╭─ Stored data
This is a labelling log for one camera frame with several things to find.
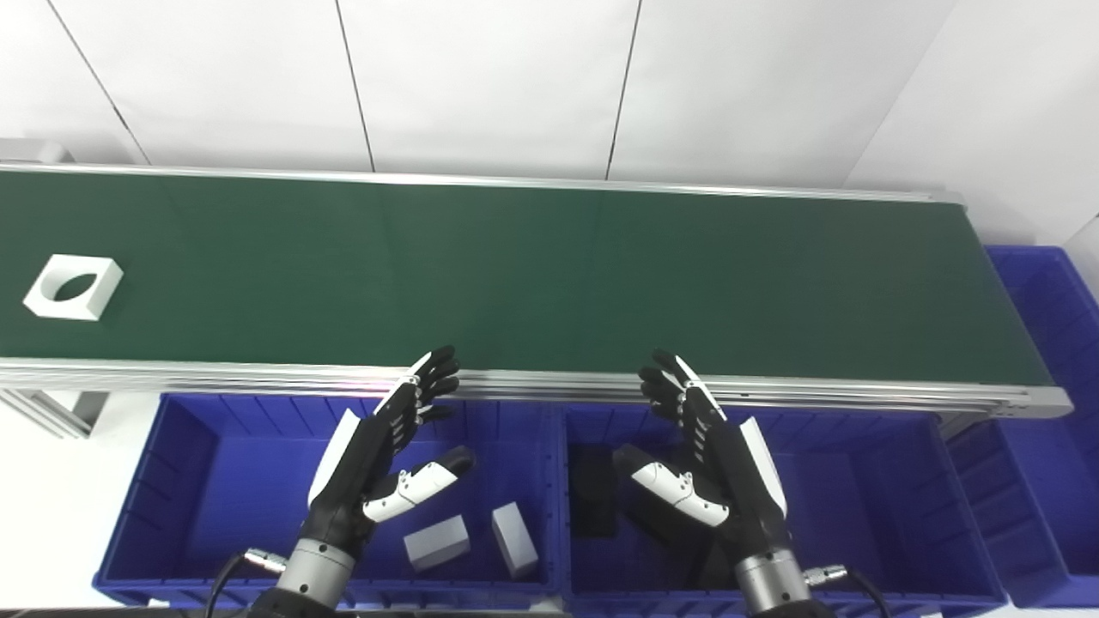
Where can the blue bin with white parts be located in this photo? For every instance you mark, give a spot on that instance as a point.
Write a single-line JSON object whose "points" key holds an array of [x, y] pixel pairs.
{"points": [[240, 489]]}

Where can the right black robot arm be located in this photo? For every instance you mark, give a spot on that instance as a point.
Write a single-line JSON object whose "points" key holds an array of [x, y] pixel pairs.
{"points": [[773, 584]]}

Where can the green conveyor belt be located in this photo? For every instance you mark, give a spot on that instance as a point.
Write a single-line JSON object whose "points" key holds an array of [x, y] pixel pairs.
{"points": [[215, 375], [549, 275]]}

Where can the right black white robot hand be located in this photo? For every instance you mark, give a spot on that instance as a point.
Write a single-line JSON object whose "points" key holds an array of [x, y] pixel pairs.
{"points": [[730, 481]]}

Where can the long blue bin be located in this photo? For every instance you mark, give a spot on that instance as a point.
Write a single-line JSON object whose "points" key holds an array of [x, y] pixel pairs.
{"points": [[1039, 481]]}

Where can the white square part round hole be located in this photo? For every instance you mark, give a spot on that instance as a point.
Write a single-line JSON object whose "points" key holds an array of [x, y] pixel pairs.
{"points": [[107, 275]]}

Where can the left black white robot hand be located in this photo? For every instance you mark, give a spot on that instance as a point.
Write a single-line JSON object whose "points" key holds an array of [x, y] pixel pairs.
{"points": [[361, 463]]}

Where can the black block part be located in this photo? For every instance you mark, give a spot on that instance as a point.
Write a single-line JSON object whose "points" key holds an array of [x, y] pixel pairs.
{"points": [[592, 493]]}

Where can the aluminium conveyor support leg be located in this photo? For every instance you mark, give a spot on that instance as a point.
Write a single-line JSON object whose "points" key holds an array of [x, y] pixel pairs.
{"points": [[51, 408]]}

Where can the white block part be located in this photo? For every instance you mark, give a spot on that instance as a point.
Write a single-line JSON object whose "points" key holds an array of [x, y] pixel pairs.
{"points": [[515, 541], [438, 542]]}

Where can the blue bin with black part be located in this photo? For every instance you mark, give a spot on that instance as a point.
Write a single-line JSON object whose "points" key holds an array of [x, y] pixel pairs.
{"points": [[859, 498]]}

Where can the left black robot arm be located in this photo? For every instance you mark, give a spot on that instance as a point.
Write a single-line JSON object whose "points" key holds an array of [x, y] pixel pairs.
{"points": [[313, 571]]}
╰─
╭─ Stored data
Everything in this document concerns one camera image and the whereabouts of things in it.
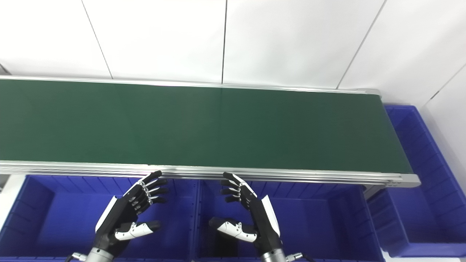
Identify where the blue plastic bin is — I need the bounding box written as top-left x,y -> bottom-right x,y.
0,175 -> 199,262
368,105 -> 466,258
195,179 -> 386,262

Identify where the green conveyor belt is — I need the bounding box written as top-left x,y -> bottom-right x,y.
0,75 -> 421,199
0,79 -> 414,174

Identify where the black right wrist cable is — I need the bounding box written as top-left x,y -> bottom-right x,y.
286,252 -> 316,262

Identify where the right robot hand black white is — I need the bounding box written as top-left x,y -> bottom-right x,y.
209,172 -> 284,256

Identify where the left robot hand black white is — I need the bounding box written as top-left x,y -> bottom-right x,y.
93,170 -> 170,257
╰─
**Work order:**
Copy only these lines from the records above, exactly: the one with "This is a labelling", the one with "Where can the black", and those between. Skip the pictures.

**Reply to the exercise:**
This is a labelling log for one camera frame with several things to find.
Where can the blue bin with white parts be located in this photo? For every instance you mark, give a spot on that instance as a point.
Write a single-line JSON object whose "points" key holds an array of [x, y] pixel pairs.
{"points": [[240, 489]]}

Where can the right black robot arm be located in this photo? For every instance you mark, give a spot on that instance as a point.
Write a single-line JSON object whose "points" key holds an array of [x, y] pixel pairs.
{"points": [[773, 584]]}

Where can the green conveyor belt be located in this photo? For every instance you mark, give a spot on that instance as a point.
Write a single-line JSON object whose "points" key holds an array of [x, y] pixel pairs.
{"points": [[215, 375], [549, 275]]}

Where can the right black white robot hand be located in this photo? For every instance you mark, give a spot on that instance as a point.
Write a single-line JSON object whose "points" key holds an array of [x, y] pixel pairs.
{"points": [[730, 481]]}

Where can the long blue bin be located in this photo? For every instance you mark, give a spot on that instance as a point.
Write a single-line JSON object whose "points" key holds an array of [x, y] pixel pairs.
{"points": [[1039, 481]]}

Where can the white square part round hole be located in this photo? For every instance you mark, give a spot on that instance as a point.
Write a single-line JSON object whose "points" key holds an array of [x, y] pixel pairs.
{"points": [[107, 275]]}

Where can the left black white robot hand be located in this photo? For every instance you mark, give a spot on that instance as a point.
Write a single-line JSON object whose "points" key holds an array of [x, y] pixel pairs.
{"points": [[361, 463]]}

Where can the black block part be located in this photo? For every instance you mark, give a spot on that instance as a point.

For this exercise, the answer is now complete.